萧景睿略略迟疑了一会儿,才选定了一个不太招人注意的称呼:“梅……梅公子、寒姑娘。”
听到这个称呼,言豫津还没什么,谢弼却差点被口水呛住,睁大了眼睛看向梅长苏。自己哥哥认识多少个姓梅的公子他不知道,他只知道不久以前在浔阳府的那个。
在寒灵儿刚从梅长苏身后转出刹那,言豫津眼睛瞪大疾步上前,竟是用上了轻功将寒灵儿搂入怀中,“染儿姐姐”寒灵儿被他撞到踉跄后退。事出突然,一旁的梅长苏伸手要扶,衣角却从手中划过。
萧景睿谢弼顿时怔在那里,梅长苏皱了皱眉并没有说什么。萧景睿觉得自己此时应该说点什么“……呃……咳咳”上前扯了扯自己好友言豫津的袖子。“豫津,她是我和你提过的寒灵儿,寒姑娘,不是染儿姐姐,咳咳……,你要不,先放开”
言豫津原本沉静在喜悦中,突然的愣神后,放下自己的手。望着自己对面这个面色略有些苍白,一头简单挽着的黑丝,没有任何装饰,十五六岁的模样,身着一袭白色布衣。嘴唇颤颤,{不是,不是,一样的脸},脸色白了又白。

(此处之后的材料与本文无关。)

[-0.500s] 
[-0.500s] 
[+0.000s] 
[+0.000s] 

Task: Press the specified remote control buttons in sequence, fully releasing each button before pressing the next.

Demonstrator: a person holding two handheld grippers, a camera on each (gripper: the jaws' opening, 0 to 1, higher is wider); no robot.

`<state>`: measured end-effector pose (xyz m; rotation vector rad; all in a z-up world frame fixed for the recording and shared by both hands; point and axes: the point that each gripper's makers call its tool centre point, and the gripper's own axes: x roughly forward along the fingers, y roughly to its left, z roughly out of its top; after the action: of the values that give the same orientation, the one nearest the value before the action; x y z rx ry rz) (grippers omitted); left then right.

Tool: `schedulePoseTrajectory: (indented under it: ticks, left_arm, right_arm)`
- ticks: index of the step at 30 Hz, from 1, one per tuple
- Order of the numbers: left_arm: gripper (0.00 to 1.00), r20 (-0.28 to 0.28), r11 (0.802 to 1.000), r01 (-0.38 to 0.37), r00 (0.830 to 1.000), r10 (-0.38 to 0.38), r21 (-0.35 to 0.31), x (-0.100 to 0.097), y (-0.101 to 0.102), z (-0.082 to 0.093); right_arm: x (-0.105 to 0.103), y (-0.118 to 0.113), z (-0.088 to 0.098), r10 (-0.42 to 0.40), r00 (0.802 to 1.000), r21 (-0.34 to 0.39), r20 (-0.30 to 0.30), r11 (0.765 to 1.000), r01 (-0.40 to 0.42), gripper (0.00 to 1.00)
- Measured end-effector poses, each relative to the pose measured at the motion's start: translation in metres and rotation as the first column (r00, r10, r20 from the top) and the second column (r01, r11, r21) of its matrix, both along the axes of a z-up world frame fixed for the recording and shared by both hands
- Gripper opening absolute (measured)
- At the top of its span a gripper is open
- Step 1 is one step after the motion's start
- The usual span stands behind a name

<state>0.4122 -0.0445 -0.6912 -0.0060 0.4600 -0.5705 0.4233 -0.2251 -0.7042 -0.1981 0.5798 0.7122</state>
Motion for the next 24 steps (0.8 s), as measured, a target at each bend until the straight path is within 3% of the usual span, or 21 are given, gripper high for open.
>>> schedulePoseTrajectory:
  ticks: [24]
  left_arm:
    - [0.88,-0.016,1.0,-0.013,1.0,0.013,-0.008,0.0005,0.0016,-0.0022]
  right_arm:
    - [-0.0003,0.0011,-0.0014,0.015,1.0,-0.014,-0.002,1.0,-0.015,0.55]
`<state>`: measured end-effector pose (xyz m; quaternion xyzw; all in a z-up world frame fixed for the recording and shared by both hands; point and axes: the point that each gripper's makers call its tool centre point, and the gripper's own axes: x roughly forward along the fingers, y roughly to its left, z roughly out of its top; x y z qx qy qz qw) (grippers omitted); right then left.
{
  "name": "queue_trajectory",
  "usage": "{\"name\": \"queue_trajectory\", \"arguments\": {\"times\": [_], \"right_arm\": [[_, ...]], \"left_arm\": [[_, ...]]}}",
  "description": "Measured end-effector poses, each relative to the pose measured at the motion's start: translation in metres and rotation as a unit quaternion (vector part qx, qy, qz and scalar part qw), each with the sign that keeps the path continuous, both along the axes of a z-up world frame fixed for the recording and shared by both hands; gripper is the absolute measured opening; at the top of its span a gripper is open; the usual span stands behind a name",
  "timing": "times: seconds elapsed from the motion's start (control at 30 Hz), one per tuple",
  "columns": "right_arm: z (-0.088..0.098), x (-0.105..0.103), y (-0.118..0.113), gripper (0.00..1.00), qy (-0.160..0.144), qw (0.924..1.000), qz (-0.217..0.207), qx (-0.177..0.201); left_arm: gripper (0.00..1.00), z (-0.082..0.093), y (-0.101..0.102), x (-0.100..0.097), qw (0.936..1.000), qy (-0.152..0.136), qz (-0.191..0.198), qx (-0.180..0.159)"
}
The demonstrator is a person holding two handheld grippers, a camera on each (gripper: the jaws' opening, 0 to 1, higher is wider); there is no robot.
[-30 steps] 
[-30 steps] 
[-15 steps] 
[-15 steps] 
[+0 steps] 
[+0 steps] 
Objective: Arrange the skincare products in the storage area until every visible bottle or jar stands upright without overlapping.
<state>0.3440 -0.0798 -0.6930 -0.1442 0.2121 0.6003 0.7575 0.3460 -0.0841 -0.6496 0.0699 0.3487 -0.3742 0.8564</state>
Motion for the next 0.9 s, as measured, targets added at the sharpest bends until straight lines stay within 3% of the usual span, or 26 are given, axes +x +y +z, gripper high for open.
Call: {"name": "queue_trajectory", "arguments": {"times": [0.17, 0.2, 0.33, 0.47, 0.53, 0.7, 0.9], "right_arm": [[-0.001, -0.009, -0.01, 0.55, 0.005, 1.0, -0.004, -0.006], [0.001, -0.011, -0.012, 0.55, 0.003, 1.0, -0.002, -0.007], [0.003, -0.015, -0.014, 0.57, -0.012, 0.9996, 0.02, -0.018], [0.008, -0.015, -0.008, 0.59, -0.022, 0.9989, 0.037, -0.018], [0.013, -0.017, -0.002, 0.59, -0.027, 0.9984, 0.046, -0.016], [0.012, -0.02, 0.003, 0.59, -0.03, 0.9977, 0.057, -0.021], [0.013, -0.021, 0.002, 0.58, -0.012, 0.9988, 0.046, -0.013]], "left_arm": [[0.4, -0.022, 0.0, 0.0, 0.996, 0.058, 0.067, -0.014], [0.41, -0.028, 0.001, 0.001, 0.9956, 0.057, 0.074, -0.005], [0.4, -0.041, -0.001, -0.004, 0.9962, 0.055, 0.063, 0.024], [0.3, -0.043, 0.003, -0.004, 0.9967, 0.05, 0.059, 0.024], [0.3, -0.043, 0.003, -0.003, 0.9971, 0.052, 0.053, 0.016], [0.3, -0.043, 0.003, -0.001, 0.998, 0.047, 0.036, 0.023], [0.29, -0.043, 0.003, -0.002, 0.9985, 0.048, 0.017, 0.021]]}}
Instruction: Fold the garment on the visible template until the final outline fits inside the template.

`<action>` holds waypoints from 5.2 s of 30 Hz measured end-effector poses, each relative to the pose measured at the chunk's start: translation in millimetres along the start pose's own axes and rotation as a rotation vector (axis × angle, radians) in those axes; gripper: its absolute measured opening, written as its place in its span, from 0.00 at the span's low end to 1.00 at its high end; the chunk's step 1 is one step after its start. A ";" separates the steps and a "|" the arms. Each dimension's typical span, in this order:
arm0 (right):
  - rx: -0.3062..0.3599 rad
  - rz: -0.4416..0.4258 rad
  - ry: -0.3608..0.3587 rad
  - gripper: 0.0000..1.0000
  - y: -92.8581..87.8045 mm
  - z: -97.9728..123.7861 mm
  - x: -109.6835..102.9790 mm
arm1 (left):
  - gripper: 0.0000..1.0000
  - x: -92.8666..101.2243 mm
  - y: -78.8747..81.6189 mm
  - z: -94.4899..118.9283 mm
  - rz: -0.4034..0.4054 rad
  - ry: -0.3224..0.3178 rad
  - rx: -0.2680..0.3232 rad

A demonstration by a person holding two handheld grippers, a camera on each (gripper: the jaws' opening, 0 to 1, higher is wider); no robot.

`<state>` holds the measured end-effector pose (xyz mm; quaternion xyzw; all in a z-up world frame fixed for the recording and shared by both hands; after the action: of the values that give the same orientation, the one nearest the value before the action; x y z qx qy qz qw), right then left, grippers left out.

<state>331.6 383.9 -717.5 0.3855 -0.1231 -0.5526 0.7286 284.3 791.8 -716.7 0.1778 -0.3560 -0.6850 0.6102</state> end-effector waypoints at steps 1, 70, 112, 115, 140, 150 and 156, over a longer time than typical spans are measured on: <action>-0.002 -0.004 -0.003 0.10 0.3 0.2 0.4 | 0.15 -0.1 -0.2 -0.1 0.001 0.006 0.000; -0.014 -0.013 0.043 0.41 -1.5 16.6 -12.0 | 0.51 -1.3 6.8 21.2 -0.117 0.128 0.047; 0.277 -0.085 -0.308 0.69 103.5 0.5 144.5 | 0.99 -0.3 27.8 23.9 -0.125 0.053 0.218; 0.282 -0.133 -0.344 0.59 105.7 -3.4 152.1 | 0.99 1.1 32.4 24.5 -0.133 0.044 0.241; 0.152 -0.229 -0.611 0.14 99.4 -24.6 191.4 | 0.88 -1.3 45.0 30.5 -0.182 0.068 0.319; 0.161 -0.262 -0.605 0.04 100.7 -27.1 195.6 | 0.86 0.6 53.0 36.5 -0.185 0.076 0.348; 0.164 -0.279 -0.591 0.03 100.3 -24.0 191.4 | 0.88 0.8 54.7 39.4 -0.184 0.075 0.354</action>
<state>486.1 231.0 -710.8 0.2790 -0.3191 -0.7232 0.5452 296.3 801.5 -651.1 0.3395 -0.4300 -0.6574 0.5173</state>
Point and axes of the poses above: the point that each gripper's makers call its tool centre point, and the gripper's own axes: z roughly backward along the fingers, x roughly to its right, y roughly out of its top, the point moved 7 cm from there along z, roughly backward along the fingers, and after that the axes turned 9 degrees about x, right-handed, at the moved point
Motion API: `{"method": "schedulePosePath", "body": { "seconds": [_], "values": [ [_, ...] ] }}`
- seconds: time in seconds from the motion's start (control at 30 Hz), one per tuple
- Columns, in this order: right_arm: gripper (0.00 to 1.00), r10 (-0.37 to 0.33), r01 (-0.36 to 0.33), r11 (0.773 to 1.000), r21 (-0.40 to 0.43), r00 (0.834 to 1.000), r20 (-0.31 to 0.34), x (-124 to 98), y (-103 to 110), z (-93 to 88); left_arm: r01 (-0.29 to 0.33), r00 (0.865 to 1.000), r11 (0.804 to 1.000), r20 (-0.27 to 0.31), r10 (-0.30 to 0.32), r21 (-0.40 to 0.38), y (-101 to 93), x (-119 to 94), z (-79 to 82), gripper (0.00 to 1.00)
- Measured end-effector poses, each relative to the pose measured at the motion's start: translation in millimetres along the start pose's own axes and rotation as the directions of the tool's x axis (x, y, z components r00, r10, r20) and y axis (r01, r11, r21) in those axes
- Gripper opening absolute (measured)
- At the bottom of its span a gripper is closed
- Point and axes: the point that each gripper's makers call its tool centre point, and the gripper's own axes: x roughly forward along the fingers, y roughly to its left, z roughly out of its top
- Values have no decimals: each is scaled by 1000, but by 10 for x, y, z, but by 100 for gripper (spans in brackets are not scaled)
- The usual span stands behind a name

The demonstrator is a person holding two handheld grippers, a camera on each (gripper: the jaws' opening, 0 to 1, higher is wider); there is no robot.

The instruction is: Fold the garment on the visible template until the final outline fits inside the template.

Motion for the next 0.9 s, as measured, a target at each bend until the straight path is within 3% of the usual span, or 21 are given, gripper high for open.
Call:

寒灵儿抬起黑眸看进言豫津心里,寒灵儿紧了紧拳头,并没有别的反应。
“几位还没有用过午饭吧?”梅长苏并不在意三人各异的表情,“我在此处也算是个地主,有个去处极有特色,各位可有兴趣?”
梅长苏也不禁莞尔,当先引路,带着四人出了茶坊,拐进不远处的一个小巷。三人当先走着,言豫津和寒灵儿远远的后面缀着。
“寒姑娘,刚才是再下唐突了,还望姑娘不要见怪”言豫津回头问寒灵儿,眼神闪烁。
“恩”寒灵儿点点头,“无妨……”
“敢问姑娘芳名,年芳几何……”
“寒氏灵儿,十七”
言豫津立即向寒灵儿展开一个大大的笑容:“灵儿妹妹,我叫言豫津,你以后可以喊我豫津哥哥。”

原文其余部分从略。